What’s going to take for Sweden to join?

It’s not exactly clear why Hungary has so far refused to back Sweden’s bid to join the military alliance. Prime minister Viktor Orbán long insisted that his country wouldn’t be the last to give Sweden its approval – but here we are nearly two years after Sweden first expressed its wish to join NATO, and Hungary is, in fact, the last country holding its accession back.

Orbán’s reason against Sweden’s bid appears to be linked to the state of Hungary’s democracy, which has been chipped away at by the prime minister’s authoritarianism. Orbán, now in his fourth consecutive term in office, accused Swedish politicians of telling “blatant lies” about his country’s democratic backsliding.

Washington-based NGO Freedom House gives Hungary a 3.96 out of 7 democracy score, which means it no longer considers the country a democracy. According to the NGO, Orbán’s party has consolidated its control over Hungary’s independent institutions through its decades in power thanks to controversial legal and constitutional changes.
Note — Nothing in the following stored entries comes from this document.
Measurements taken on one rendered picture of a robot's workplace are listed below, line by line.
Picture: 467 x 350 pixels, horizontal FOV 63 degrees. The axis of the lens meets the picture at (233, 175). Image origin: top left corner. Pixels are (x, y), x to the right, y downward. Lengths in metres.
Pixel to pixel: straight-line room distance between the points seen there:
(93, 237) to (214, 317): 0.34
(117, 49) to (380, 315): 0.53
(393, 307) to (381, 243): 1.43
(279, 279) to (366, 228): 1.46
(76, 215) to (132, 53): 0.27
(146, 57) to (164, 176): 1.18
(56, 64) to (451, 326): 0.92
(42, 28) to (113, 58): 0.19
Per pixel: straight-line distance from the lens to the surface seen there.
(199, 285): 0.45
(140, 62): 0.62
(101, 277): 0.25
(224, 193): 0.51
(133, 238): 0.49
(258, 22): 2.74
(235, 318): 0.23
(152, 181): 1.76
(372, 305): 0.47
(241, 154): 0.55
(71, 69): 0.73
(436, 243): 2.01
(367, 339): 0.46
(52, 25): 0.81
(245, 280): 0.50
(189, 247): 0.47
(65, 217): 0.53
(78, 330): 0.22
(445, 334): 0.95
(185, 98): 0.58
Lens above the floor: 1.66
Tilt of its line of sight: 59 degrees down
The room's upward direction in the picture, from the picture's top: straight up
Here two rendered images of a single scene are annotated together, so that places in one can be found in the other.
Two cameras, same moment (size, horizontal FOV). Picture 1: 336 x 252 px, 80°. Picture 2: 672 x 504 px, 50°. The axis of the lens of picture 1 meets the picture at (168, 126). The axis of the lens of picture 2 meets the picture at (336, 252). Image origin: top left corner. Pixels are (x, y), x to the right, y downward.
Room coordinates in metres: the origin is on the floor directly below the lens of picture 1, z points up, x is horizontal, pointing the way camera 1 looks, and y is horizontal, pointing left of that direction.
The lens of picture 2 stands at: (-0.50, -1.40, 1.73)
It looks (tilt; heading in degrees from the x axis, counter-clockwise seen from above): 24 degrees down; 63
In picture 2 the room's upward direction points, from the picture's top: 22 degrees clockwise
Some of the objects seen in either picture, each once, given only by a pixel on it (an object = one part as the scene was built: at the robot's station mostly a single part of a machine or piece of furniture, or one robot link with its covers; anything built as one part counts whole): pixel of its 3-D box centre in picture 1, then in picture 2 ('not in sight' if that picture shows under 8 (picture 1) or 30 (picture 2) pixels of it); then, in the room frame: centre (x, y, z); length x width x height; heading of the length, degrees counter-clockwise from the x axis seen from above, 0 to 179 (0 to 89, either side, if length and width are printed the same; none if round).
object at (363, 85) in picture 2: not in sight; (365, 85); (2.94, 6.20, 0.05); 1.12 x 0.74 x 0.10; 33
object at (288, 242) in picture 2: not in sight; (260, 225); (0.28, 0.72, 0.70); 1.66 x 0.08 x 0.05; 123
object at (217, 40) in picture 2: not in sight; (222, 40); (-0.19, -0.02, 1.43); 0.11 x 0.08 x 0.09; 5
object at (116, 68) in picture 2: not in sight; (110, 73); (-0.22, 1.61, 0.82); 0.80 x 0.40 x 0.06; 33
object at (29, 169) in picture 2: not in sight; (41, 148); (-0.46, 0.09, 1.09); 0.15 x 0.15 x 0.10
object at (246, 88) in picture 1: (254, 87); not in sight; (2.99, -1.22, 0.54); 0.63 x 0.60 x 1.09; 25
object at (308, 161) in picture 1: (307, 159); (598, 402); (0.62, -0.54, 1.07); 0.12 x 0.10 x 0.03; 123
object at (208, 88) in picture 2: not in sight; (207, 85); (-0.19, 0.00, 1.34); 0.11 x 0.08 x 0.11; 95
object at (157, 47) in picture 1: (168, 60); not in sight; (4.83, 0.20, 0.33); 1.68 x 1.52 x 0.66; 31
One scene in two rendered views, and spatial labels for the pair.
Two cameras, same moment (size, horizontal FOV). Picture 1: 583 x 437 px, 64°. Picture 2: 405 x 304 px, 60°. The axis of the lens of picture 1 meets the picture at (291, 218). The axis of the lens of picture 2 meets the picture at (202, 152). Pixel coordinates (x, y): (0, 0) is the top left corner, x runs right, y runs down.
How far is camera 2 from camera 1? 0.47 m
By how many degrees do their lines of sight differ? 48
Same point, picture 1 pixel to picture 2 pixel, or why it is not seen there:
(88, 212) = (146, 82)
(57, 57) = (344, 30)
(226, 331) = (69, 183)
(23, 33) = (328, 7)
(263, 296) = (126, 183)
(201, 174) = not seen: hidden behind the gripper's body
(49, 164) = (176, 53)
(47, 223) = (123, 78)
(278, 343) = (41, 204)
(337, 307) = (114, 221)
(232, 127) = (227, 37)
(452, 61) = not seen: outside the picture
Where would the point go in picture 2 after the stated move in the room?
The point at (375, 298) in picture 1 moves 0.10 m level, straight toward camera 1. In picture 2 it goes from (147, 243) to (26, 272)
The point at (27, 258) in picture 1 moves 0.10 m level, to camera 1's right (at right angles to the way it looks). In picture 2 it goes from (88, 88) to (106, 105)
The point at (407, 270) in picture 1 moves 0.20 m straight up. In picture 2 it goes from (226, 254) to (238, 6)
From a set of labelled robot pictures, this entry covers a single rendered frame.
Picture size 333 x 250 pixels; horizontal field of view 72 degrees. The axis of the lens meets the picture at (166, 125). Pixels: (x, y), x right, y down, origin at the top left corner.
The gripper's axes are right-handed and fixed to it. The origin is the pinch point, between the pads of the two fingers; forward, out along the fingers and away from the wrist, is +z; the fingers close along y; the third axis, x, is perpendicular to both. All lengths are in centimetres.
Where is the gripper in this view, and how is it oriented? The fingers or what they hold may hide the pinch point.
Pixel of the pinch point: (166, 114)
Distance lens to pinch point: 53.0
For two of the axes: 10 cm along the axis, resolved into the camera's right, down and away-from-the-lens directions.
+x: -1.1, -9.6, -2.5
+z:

The Hungarian prime minister has also broken ranks with NATO allies by adopting a Kremlin-friendly stance toward Russia’s invasion of Ukraine. On Tuesday, he said that he had invited Swedish Prime Minister Ulf Kristersson to Budapest to discuss “future cooperation in the field of security and defence as allies and partners.”

Russia has reacted negatively to Sweden’s wish to abandon its decadeslong non-alignment policy, as the country’s accession to the alliance would leave the Baltic Sea surrounded by NATO countries.

Unless an emergency session of Hungary’s parliament is called to debate Sweden’s NATO bid, its next scheduled assembly is expected on 26 February.